You can also replace the small antenna with a cheap set-top antenna like you would use to pick up an OTA signal. Does the same thing as that extension and give you a stronger antenna to receive the signal.


----------



## jsk (Dec 27, 2006)

I had the same problem and tried an old UHF loop antenna laying around. After a little tweaking, it works OK both upstairs and downstairs.


----------



## kevin d (Sep 21, 2005)

I had a lot of luck switching the remote to 'B' mode and reassigning the remote. 

Go to the system menu (hit menu twice), open the back cover, switch the switch to 'B', and then hit record.

Kevin D.


----------



## Papa Midnight (Mar 17, 2009)

IIP said:


> You can use a pair of splitters to help you relocate the reception antenna for the remote from the back of the receiver to the room that the remote will be used in.


I would've never thought of that. Thanks.

Now if only the installer didn't plug TV2 into the diplexer with a 2nd diplexer for SAT 1 and SAT 2... I don't feel much like messing with the switch.


----------



## 47HO (Apr 11, 2008)

C4,
All ideas listed are good, but I'll add another. I did something similar to OldAnalogGuy (sans the kink in the antenna), except I used a longer piece of coax and relocated the antenna about 4' above the floor, zip-tied to the back of a center speaker shelf.


----------



## scoobyxj (Apr 15, 2008)

You're talking about a separator with the SAT1 and SAT2. Anyway all you need to do is take a normal splitter to combine the TV2 and UHF antenna together into the Diplexer


----------



## FarmerBob (Nov 28, 2002)

I have looked through all the antenna extending set ups, great options, and discovered before they put it on the example page, is that if the cable that you are going to use to extend the antenna also supplies your TV with an OTA signal and not just the modulator from the box, it will not work. 


> _*Note:* If an over-the-air antenna is installed, the remote control signal cannot be combined onto the same cable as the over-the-air signal._


I have 10 additional channels that I broadcast via that cable, so it doesn't work for me. But after the transition it shouldn't matter for a normal set up. Unless you live in a place like Denver where channels 7 & 9, now as DTV at UHF 16 & 17, are going back to VHF-H 7 & 9 where they were as analog. I was told by a DISH Installer that the remotes use VHF.
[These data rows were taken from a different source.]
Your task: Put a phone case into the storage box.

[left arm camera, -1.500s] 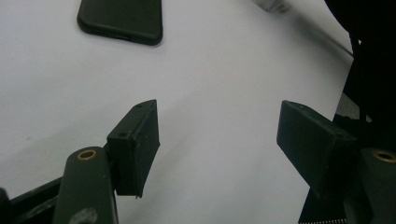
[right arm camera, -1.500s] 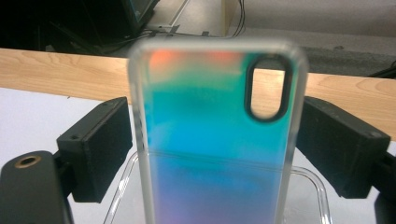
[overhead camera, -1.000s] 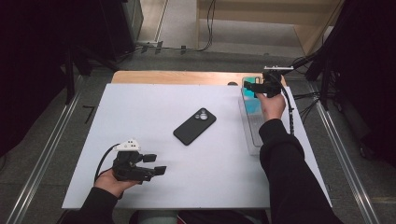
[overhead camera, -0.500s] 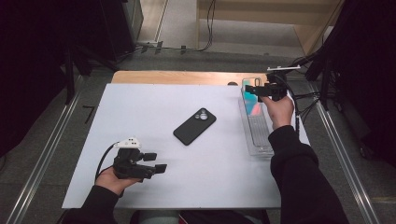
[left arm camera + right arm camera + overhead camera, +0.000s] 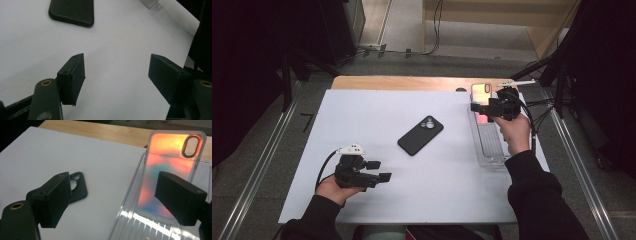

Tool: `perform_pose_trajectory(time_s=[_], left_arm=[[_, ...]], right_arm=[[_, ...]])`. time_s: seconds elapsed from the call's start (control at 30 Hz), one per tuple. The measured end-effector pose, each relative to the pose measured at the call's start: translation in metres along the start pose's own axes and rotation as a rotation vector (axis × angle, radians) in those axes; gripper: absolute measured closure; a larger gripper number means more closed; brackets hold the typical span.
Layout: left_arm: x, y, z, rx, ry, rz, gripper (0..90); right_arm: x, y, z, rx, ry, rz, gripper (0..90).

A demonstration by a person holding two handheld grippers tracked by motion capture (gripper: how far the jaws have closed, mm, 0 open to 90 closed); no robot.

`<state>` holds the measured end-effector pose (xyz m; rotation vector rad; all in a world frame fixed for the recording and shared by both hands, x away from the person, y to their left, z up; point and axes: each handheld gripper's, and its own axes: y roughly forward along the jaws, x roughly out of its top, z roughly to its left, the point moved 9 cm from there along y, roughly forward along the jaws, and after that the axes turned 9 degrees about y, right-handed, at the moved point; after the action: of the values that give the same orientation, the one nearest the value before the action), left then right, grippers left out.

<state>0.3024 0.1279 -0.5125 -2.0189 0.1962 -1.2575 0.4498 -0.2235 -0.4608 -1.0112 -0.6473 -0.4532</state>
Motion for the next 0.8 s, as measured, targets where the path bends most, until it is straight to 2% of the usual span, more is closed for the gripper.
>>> perform_pose_trajectory(time_s=[0.2,0.6,0.8], left_arm=[[0.002,0.001,0.0,-0.009,0.002,-0.001,30.1],[0.007,0.005,0.002,-0.017,0.005,0.002,30.1],[0.006,0.003,0.002,-0.019,0.005,0.002,30.1]], right_arm=[[-0.017,-0.005,0.016,0.078,-0.019,0.016,12.2],[-0.048,-0.013,0.038,0.161,-0.083,0.058,15.8],[-0.062,-0.019,0.05,0.207,-0.108,0.078,21.5]])
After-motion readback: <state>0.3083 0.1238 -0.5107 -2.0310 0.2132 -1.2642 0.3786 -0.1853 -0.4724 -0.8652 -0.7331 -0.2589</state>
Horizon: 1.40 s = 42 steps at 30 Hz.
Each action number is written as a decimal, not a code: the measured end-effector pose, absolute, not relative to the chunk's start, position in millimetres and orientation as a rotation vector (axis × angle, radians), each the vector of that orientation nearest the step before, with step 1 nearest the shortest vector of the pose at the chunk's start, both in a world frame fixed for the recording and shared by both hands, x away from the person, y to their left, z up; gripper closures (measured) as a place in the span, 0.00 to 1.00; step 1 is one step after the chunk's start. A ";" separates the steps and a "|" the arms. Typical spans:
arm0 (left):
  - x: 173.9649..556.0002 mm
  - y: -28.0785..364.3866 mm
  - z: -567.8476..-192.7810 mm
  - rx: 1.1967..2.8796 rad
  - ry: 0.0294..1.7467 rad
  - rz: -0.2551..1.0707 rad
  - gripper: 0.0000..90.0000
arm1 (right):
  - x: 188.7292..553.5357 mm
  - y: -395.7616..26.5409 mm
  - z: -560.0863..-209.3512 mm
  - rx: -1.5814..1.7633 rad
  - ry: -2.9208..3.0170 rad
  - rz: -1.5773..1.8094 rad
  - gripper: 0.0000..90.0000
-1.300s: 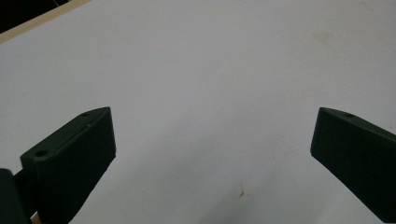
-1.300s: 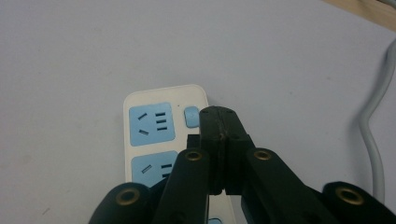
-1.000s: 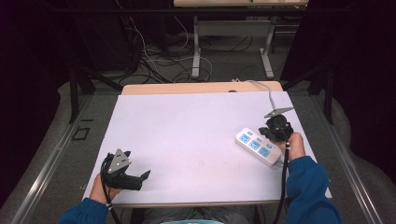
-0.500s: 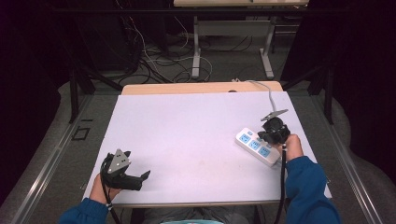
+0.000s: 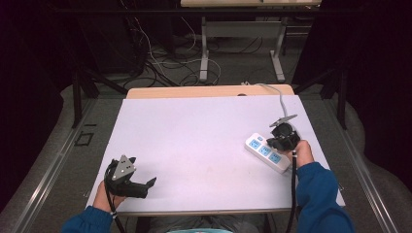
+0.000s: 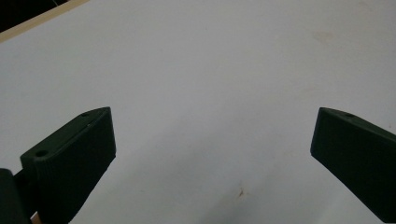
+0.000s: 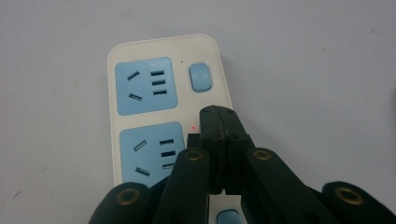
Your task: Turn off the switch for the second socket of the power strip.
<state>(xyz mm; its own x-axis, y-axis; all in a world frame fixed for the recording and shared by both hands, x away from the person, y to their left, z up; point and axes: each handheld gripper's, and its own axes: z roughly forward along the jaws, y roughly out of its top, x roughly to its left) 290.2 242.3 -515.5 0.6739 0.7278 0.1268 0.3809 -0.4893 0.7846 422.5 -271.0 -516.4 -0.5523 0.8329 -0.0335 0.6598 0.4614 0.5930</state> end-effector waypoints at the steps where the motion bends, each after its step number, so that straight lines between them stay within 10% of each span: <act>1: 290.2 242.3 -515.5 2.125 0.850 0.582 0.00 | 422.3 -271.1 -516.6 1.267 2.393 0.764 1.00; 42: 290.1 242.1 -515.8 2.130 0.848 0.582 0.00 | 419.7 -273.2 -520.2 1.269 2.360 0.787 1.00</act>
<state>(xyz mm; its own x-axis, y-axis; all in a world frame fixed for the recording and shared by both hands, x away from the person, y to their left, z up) 290.1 242.1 -515.8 0.6762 0.7254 0.1285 0.3809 -0.4935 0.7819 419.7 -273.2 -520.2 -0.5394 0.8411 -0.0400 0.6487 0.4454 0.6171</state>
BUT we have hot water heat and a supply pipe runs through my electronics closet in the basement so I took a length of cable, stripped it back and using a grounding clamp, attached the cable to my hot water heat system. This should also work with water pipes. That makes my whole house an antenna. I can change channels from my neighbors. And since I installed all their media systems I have control over the Address codes. With 16 A/B addresses there's plenty to go around. That's an option . . .


----------



## gabishara (Mar 22, 2011)

Thanks very much guys, I am so grateful to your input in this forum. I was losing my mind over the UHF remote issue posted above. I followed the 2 way splitter sketch and solution. It worked flawlessly. The UHF antenna is now by TV2, it works, but not from a distance like it is expected. I am buying a 10db attenuator to add to this configuration. I must add that I confirmed that interference in fact comes from the HDTV itself, before I added the splitters, I tested with the HDTV off, the uhf remote worked. I turned my samsung HDTV on and the remote went dead. now after the splitter fix, it works all the time. Minor change was that I had a triplexer installed, slight difference than what is shown. Once again thanks a lot. If anyone needs pics or sketches of what I did (same as above, only with a triplexer), please email me or post it here. Thanks.


----------



## mdavej (Jan 31, 2007)

kevin d said:


> I had a lot of luck switching the remote to 'B' mode and reassigning the remote.
> 
> Go to the system menu (hit menu twice), open the back cover, switch the switch to 'B', and then hit record.


I think this bears repeating. It's very effective and the simplest solution by far. It extended my range by at least 25 ft.


----------



## Jodean (Jul 17, 2010)

c4racer said:


> really - wow, that would be perfect. So the splitter combines the signal along with the SD audio / video signal with no loss? I will give that a try - thanks for the suggestion.


while this does work, it does effect signal though.

I tried this for my kitchen, it made the remote work, but disabled my OTA that was combined with it. It also made tv2 look fuzzy.

Took the antenna and splitter back out adn tv2 was again clear and all my OTA came back. I have OTA and tv1 and tv2 sent to all my tvs.

I would try extending the antenna with a cable as shown, but maybe even longer. And then also try the remote to B signal and reassign.


----------



## TulsaOK (Feb 24, 2004)

Jodean said:


> ...disabled my OTA that was combined with it.


This is documented in the instructions.

Note: If an over-the-air antenna is installed, the remote control signal cannot be combined onto the same cable as the over-the-air signal.


----------